*Task goal*. Exactly as they appear below, repeat the lines from the one with "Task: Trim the" through the one with "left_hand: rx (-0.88". Drop every picture.

■ ■ ■ ■ ■ ■ ■

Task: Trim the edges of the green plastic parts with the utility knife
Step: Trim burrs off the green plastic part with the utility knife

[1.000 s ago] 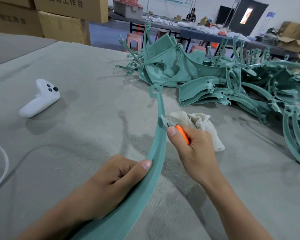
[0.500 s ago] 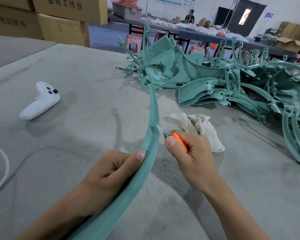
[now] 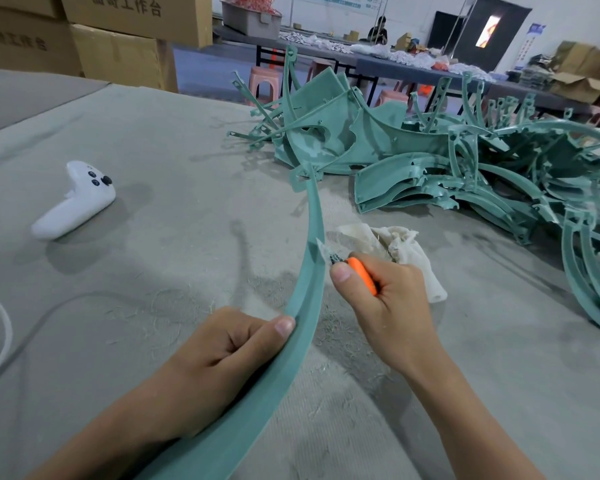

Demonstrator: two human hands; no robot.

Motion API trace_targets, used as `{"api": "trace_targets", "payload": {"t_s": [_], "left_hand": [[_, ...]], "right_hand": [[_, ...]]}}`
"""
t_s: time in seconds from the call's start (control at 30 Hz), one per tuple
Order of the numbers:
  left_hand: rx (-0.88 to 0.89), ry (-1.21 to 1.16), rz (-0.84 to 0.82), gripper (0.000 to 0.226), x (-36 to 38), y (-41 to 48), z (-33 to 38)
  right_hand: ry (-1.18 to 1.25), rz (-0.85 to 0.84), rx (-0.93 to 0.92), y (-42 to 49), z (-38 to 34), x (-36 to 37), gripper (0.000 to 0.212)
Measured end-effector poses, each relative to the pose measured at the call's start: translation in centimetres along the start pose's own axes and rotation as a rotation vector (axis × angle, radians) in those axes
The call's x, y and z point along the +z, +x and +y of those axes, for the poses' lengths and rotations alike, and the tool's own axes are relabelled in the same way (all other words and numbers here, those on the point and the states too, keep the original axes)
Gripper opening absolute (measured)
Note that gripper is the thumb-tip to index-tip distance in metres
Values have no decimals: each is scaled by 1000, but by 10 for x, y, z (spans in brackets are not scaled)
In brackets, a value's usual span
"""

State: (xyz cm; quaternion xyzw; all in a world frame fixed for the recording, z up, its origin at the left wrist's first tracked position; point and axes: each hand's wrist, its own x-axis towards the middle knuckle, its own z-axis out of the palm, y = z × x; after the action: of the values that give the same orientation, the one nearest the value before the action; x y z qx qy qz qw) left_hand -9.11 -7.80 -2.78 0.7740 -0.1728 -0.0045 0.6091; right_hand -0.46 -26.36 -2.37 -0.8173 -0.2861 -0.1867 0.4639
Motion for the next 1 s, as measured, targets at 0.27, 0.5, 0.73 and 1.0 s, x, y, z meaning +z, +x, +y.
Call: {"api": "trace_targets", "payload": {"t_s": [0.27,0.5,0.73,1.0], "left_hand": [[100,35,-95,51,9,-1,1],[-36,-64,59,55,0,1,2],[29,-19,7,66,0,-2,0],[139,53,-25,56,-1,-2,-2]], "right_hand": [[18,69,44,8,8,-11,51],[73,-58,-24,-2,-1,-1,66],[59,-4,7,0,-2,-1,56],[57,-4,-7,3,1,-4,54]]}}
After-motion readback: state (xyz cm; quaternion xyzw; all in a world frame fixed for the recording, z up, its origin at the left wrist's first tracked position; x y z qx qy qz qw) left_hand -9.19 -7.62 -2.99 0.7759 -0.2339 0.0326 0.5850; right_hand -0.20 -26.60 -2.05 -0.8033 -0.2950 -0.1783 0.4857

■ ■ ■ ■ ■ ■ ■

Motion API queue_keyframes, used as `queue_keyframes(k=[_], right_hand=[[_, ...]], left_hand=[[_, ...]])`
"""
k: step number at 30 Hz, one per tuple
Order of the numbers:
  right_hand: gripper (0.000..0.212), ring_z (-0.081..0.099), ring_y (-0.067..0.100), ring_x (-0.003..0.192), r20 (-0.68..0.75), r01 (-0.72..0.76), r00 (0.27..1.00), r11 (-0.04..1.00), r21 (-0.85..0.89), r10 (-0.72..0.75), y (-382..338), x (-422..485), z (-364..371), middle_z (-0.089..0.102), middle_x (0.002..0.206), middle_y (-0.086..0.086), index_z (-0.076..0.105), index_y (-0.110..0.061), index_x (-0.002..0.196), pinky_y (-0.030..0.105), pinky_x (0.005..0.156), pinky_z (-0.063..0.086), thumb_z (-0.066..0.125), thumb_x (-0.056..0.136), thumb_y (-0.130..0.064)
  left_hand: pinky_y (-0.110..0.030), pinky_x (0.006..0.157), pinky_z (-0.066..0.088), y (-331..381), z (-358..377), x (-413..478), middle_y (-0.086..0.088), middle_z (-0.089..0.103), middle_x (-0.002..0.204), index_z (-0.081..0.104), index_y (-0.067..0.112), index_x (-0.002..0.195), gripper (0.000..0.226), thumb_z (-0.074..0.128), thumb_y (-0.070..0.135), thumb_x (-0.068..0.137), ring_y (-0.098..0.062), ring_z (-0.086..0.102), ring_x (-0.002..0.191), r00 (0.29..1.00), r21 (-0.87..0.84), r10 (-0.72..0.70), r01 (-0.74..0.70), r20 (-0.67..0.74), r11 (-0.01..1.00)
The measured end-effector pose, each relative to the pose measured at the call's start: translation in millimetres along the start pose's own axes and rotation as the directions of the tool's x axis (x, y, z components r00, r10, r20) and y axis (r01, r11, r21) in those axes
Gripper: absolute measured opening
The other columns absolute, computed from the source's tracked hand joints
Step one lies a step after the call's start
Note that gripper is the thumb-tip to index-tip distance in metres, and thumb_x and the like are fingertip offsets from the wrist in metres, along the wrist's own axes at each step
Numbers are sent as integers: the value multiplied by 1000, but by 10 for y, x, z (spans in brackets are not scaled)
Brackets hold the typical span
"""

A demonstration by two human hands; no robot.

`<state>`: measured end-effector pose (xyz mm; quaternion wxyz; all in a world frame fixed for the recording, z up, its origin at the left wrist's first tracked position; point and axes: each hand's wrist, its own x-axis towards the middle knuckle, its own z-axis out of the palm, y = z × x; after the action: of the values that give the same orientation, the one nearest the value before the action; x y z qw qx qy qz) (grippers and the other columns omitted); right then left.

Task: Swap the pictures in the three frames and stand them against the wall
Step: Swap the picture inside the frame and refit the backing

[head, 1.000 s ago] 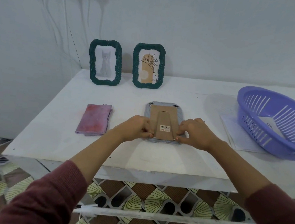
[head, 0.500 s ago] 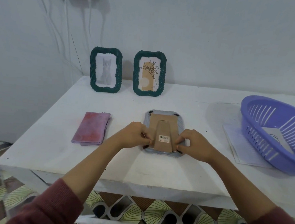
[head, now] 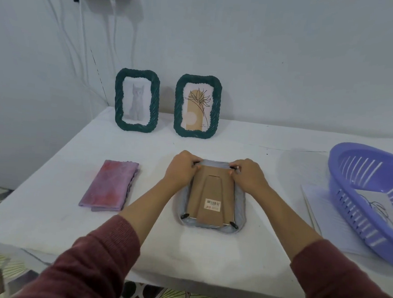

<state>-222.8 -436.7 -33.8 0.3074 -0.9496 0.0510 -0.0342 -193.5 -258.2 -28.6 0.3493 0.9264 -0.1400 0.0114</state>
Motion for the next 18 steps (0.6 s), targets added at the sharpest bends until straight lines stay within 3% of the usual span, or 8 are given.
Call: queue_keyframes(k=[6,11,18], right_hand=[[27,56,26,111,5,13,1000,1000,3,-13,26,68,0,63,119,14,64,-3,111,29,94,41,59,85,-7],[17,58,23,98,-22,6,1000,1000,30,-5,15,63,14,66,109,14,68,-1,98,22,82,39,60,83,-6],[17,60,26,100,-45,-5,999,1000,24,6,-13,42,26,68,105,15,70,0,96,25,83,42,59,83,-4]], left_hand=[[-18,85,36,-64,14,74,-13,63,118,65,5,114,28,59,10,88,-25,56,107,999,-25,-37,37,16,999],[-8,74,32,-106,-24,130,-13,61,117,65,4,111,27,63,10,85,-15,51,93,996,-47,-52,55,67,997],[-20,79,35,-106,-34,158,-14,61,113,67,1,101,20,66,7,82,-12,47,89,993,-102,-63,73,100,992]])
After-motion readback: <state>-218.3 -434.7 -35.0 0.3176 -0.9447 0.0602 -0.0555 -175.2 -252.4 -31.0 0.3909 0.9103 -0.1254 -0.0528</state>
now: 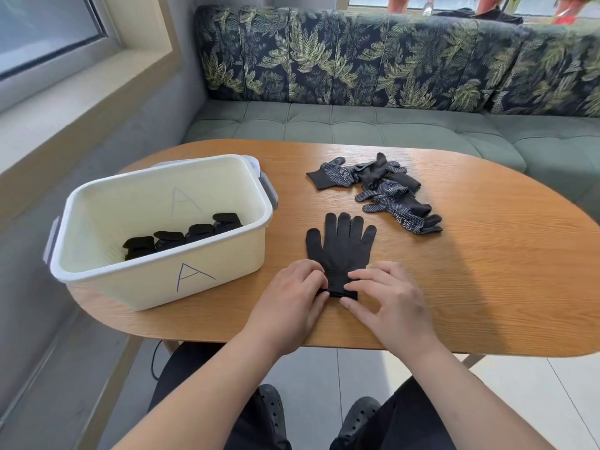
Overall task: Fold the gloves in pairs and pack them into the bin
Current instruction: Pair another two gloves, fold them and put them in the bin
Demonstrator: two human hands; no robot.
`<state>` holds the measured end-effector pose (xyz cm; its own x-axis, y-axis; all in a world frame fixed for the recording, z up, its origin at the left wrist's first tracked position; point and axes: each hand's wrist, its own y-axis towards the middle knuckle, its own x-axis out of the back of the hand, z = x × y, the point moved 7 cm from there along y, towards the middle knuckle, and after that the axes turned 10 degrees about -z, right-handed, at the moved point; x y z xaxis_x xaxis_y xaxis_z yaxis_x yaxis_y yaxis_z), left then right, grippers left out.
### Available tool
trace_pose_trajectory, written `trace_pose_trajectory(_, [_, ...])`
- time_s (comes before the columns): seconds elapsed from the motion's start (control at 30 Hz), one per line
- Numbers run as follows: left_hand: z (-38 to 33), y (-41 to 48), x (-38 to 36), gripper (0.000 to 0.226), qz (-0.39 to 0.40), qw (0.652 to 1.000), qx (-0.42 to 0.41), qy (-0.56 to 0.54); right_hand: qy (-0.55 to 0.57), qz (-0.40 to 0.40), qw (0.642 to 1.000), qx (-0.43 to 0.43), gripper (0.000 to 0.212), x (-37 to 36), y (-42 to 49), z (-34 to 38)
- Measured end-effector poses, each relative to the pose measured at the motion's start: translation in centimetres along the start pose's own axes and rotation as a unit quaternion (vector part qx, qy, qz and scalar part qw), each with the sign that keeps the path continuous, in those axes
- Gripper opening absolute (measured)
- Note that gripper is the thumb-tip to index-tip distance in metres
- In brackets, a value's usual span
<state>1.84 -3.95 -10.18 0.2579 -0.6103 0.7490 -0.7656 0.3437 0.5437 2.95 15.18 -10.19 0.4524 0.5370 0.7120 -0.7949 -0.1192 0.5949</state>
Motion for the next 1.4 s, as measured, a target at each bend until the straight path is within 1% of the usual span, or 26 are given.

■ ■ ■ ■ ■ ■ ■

*Answer area*.
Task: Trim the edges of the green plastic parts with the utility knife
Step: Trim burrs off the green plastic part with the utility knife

[1.000 s ago] 
[0.500 s ago] 
[now] 

Demonstrator: two human hands; no robot.

Motion API trace_targets, used as `{"api": "trace_targets", "payload": {"t_s": [_], "left_hand": [[_, ...]], "right_hand": [[_, ...]]}}`
"""
t_s: time in seconds from the call's start (control at 30 Hz), one per tuple
Order of the numbers:
  left_hand: rx (-0.88 to 0.89), ry (-1.21 to 1.16), rz (-0.84 to 0.82), gripper (0.000 to 0.226), x (-36 to 38), y (-41 to 48), z (-33 to 38)

This exercise has nothing further to it.